(Stored items from a collection)

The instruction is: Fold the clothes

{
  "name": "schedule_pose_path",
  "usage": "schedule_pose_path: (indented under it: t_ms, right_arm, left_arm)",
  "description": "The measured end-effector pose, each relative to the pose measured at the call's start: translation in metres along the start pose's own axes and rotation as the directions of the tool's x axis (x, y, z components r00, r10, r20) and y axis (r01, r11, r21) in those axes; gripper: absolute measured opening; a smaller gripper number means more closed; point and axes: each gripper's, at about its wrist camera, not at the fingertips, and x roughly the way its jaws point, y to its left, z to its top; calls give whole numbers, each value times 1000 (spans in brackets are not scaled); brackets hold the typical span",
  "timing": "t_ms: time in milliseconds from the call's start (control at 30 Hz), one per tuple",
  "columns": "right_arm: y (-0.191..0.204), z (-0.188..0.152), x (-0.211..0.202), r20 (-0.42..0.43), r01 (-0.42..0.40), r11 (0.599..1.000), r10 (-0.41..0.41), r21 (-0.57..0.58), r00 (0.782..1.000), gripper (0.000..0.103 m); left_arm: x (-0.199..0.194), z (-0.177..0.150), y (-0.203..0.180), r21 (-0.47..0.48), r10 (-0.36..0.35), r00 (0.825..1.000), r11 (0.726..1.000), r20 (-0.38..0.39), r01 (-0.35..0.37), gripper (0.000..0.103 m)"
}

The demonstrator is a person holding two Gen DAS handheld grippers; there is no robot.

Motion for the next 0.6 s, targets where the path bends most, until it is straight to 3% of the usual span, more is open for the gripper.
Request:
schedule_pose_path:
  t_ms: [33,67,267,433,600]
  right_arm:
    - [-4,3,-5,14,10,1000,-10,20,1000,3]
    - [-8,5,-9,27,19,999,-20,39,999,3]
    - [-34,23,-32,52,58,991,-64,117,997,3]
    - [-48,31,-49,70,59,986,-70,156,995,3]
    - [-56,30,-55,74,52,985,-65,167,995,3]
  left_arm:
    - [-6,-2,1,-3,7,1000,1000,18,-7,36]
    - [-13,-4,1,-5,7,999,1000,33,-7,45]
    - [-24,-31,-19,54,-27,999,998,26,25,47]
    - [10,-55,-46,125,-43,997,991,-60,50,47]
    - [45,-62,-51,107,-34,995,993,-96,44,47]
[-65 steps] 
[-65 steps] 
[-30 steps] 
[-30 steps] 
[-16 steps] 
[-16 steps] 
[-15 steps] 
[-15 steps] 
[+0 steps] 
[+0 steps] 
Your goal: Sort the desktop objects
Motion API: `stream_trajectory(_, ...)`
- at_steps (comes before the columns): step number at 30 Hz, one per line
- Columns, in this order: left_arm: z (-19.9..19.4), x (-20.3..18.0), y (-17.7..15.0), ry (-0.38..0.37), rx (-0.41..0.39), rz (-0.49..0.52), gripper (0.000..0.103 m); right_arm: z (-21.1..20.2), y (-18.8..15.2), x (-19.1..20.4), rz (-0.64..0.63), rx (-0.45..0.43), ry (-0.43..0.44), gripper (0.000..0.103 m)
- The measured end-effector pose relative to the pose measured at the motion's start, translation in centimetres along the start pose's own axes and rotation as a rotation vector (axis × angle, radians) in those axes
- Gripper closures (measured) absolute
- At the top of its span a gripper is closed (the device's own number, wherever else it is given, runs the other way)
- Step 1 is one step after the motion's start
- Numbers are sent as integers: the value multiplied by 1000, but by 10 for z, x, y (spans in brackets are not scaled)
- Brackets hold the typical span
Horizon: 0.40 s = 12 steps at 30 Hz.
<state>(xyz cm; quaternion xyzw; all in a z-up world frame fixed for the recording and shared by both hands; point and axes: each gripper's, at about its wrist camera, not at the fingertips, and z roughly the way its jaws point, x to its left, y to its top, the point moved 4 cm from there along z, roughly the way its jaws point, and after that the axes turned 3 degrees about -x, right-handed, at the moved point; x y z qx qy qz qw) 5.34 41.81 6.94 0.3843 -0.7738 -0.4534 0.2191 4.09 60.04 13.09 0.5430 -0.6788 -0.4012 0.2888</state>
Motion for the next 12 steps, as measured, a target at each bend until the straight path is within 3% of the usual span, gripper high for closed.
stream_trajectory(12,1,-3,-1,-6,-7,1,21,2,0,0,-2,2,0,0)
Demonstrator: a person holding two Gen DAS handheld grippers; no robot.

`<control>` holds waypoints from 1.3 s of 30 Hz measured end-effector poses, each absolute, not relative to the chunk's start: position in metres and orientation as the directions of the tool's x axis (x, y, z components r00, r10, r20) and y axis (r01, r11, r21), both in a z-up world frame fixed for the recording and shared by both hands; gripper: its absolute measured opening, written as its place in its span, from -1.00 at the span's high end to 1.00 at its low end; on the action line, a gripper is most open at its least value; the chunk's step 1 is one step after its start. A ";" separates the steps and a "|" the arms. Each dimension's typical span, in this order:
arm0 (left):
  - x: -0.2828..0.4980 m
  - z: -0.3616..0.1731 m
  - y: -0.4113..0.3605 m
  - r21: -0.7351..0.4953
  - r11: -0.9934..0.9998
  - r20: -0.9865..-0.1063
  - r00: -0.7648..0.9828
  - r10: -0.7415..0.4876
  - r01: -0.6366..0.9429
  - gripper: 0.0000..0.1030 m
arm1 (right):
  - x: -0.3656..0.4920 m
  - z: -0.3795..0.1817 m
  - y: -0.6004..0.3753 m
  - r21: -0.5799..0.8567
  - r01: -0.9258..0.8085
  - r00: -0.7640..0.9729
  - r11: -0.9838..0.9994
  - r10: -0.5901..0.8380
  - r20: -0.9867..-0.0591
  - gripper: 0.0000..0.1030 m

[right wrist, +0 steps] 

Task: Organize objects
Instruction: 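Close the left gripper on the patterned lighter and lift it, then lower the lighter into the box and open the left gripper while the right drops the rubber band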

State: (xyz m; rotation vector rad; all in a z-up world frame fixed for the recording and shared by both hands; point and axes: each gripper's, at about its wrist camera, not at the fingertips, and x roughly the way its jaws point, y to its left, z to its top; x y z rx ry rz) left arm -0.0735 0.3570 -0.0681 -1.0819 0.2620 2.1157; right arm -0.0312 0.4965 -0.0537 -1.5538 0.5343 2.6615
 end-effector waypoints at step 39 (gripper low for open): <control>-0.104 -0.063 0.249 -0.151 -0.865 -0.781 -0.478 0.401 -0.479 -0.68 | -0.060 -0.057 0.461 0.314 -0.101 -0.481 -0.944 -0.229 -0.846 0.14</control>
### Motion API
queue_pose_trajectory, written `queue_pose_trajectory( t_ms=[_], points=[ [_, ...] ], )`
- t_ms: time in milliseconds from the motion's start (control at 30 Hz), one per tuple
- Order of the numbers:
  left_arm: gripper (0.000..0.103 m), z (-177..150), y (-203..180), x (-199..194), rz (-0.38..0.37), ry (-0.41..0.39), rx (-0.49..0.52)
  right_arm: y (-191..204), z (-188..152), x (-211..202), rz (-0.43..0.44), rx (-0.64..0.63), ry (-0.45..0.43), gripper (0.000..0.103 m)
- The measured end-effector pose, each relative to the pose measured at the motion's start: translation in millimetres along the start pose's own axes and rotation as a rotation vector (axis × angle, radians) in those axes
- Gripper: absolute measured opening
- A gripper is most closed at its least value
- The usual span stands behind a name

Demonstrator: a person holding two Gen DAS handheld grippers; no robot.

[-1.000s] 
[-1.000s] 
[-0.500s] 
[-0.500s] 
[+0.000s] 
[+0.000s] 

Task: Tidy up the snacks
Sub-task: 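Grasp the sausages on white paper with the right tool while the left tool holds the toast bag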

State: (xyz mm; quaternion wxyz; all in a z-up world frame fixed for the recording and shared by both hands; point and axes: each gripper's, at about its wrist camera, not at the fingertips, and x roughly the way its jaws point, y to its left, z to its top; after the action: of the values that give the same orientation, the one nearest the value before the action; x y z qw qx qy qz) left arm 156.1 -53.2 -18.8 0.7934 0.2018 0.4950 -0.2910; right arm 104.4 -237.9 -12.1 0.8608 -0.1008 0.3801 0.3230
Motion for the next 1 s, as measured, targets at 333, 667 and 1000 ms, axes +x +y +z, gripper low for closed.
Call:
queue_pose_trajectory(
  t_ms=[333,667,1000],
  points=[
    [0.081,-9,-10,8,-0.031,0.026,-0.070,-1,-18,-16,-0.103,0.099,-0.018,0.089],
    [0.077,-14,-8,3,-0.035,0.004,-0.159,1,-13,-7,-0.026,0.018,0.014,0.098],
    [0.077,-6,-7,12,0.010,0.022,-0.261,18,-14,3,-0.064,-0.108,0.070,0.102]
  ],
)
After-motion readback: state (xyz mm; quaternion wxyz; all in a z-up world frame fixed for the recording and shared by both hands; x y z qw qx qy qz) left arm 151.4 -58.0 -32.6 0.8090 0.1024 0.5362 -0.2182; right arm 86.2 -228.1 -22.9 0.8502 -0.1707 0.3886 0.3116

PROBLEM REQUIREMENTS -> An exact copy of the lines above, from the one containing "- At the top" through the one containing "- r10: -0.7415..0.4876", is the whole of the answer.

ANSWER TO THE EXERCISE ->
- At the top of its span a gripper is closed (the device's own number, wherever else it is given, runs the other way)
- Step 1 is one step after the motion's start
- Numbers are sent as integers: the value multiplied by 1000, but by 10 for z, x, y (spans in brackets are not scaled)
- Brackets hold the typical span
Horizon: 0.40 s = 12 steps at 30 Hz.
<state>(xyz cm; quaternion xyzw; all in a z-up world frame fixed for the recording and shared by both hands; point and axes: each gripper's, at about its wrist camera, not at the fingertips, and z roughly the way its jaws point, x to its left, y to its top, the point moved 4 cm from there along z, roughly the way its jaws point, and after that the axes turned 3 degrees about -x, right-handed, at the moved point; x y z qx qy qz qw) 5.34 41.81 6.94 0.3843 -0.7738 -0.4534 0.2191 4.09 60.04 13.09 0.5430 -0.6788 -0.4012 0.2888</state>
Motion for the next 12 steps, as measured, a target at each bend until the straight path is within 3% of the usual span, gripper high for closed.
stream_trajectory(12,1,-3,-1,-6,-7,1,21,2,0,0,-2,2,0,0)
Demonstrator: a person holding two Gen DAS handheld grippers; no robot.

`<control>` holds waypoints from 1.3 s of 30 Hz measured end-effector poses, each absolute, not relative to the chunk's start: position in metres and orientation as the directions of the tool's x axis (x, y, z components r00, r10, r20) and y axis (r01, r11, r21), both in a z-up world frame fixed for the recording and shared by both hands; gripper: its absolute measured opening, written as its place in its span, from -1.00 at the span's high end to 1.00 at its low end; on the action line, a gripper is most open at its least value; the chunk's step 1 is one step after its start. A ";" separates the steps and a "|" the arms. Each dimension's typical span, in this order:
arm0 (left):
  - x: -0.2828..0.4980 m
  - z: -0.3616..0.1731 m
  - y: -0.4113..0.3605 m
  - r21: -0.7351..0.4953
  - r11: -0.9934..0.9998
  - r20: -0.9865..-0.1063
  - r00: -0.7648..0.9828
  - r10: -0.7415..0.4876

That wraps up the exercise.